--- Task to complete ---
Return, exactly, the line that contains "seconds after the" together with all lines after it to the end of the entries, and no further lines.

[Material provided]

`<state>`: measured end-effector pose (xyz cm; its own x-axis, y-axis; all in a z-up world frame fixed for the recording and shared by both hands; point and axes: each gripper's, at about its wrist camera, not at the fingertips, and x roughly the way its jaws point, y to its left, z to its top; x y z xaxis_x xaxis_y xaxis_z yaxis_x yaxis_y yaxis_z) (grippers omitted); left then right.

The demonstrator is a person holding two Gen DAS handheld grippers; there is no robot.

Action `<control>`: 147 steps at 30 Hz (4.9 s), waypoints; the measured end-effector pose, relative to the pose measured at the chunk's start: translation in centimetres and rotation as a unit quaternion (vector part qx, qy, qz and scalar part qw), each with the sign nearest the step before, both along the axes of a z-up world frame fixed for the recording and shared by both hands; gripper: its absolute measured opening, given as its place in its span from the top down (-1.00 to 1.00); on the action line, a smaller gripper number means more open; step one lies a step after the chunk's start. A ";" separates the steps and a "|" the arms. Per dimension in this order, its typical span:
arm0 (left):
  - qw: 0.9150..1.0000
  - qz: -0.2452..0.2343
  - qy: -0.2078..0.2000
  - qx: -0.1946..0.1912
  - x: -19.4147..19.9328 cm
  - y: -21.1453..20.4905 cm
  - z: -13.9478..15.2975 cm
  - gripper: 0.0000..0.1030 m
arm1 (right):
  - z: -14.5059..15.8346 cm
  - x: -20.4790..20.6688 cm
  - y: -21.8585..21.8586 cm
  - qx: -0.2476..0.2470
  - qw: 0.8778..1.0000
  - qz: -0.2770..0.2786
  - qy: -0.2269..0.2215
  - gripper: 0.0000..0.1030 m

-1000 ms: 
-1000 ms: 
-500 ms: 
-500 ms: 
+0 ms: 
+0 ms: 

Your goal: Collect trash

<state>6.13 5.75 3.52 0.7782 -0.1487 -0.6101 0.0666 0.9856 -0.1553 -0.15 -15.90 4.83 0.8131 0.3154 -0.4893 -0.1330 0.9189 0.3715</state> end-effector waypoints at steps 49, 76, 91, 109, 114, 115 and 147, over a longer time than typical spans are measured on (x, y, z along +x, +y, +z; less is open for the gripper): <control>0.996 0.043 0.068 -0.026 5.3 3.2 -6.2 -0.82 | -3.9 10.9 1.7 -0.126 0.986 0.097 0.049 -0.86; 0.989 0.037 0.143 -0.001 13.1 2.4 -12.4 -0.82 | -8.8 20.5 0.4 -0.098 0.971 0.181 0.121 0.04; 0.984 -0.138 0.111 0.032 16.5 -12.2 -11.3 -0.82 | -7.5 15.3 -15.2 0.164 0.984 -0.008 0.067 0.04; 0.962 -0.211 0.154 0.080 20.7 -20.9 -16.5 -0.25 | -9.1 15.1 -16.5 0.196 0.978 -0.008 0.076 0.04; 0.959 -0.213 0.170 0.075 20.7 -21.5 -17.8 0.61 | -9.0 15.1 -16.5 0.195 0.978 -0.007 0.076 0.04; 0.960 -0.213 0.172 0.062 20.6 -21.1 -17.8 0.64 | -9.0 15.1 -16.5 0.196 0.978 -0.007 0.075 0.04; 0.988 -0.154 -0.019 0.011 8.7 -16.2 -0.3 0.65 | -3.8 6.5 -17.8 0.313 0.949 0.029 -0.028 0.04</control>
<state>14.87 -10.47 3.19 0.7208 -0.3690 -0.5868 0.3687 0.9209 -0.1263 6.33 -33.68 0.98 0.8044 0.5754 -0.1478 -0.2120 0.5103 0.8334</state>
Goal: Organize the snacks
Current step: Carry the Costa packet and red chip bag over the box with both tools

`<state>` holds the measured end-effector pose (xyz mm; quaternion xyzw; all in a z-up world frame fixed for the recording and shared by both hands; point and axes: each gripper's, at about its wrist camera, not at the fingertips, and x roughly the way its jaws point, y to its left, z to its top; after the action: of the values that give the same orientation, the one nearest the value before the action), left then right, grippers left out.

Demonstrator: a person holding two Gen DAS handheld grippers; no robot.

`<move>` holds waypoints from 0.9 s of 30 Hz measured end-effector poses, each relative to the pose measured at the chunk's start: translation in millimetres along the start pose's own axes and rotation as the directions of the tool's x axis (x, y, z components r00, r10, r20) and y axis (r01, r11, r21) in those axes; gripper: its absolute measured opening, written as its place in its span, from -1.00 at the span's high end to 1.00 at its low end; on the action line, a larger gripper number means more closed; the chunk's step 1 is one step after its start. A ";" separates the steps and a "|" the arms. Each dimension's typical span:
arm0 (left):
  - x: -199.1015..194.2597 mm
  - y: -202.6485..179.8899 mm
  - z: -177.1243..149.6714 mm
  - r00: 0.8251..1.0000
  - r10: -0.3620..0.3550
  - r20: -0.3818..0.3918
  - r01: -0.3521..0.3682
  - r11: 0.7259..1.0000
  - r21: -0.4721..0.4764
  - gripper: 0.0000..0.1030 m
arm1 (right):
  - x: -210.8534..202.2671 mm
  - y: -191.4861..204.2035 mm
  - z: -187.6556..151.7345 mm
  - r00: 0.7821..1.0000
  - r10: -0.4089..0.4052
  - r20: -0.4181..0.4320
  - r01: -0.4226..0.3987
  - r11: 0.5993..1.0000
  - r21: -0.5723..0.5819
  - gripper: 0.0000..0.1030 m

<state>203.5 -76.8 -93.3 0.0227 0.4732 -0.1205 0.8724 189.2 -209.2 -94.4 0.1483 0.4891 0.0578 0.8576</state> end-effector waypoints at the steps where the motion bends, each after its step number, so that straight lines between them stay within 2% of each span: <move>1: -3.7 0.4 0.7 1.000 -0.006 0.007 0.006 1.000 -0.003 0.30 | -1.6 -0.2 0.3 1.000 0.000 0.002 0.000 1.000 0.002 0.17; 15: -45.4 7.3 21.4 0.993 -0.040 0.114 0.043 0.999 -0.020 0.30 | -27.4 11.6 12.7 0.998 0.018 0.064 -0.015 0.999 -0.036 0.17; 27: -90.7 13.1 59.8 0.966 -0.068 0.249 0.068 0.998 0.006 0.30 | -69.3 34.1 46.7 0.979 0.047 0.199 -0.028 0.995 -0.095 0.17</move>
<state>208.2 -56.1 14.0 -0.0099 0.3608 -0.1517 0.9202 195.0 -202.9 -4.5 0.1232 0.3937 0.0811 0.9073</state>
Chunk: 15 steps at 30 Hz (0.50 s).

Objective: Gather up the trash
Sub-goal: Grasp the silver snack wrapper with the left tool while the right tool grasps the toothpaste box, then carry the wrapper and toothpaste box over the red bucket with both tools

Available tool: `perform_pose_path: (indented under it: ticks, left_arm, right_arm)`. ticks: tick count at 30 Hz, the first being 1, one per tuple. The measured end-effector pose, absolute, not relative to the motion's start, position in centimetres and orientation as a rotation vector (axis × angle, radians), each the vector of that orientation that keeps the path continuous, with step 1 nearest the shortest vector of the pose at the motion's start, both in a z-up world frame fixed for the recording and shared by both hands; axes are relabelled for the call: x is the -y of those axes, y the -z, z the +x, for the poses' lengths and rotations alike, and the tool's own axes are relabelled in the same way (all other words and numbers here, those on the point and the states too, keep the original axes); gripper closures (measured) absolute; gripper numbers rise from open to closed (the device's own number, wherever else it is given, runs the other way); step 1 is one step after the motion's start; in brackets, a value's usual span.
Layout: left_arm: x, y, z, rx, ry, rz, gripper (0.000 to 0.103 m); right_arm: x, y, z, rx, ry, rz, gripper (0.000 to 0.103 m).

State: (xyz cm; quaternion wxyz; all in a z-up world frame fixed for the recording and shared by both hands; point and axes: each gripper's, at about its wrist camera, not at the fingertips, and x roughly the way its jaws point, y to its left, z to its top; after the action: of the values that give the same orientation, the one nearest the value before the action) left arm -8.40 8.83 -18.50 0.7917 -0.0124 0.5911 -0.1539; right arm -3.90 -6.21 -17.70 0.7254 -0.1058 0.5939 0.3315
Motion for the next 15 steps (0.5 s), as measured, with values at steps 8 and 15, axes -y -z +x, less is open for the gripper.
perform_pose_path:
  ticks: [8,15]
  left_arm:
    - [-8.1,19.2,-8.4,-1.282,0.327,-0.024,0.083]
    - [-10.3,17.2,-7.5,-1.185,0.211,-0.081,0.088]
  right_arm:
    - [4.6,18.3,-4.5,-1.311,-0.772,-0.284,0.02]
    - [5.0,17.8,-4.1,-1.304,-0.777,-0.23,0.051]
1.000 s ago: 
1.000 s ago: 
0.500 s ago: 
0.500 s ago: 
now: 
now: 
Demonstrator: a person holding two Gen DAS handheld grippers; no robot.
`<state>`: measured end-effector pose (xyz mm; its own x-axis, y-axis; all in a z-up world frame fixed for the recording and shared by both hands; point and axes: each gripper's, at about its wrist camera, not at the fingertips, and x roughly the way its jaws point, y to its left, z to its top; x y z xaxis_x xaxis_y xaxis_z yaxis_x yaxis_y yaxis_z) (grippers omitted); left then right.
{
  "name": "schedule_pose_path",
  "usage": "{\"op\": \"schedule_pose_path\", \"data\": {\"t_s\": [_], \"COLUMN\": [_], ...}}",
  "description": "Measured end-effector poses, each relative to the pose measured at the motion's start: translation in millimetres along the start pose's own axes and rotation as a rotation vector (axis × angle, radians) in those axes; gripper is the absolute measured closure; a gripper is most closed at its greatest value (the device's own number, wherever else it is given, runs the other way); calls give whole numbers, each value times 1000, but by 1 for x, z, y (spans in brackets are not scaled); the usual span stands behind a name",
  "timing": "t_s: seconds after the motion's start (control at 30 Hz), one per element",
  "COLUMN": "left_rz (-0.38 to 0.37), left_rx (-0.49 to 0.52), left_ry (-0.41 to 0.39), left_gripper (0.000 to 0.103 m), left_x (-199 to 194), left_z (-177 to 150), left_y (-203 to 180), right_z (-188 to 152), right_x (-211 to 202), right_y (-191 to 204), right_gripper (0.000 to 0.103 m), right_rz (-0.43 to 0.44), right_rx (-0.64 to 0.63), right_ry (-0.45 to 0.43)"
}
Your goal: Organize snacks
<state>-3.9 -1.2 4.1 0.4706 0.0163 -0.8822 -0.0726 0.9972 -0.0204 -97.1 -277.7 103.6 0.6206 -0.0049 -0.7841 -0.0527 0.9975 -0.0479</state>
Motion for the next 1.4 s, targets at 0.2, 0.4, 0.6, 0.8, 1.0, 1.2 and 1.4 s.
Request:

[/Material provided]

--- Answer to this task ---
  "timing": "t_s: seconds after the motion's start (control at 30 Hz), one per element",
  "COLUMN": "left_rz (-0.38 to 0.37), left_rx (-0.49 to 0.52), left_ry (-0.41 to 0.39), left_gripper (0.000 to 0.103 m), left_x (-199 to 194), left_z (-177 to 150), left_y (-203 to 180), right_z (-188 to 152), right_x (-211 to 202), right_y (-191 to 204), right_gripper (0.000 to 0.103 m), right_rz (-0.43 to 0.44), right_rx (-0.64 to 0.63), right_ry (-0.45 to 0.43)"
}
Your goal: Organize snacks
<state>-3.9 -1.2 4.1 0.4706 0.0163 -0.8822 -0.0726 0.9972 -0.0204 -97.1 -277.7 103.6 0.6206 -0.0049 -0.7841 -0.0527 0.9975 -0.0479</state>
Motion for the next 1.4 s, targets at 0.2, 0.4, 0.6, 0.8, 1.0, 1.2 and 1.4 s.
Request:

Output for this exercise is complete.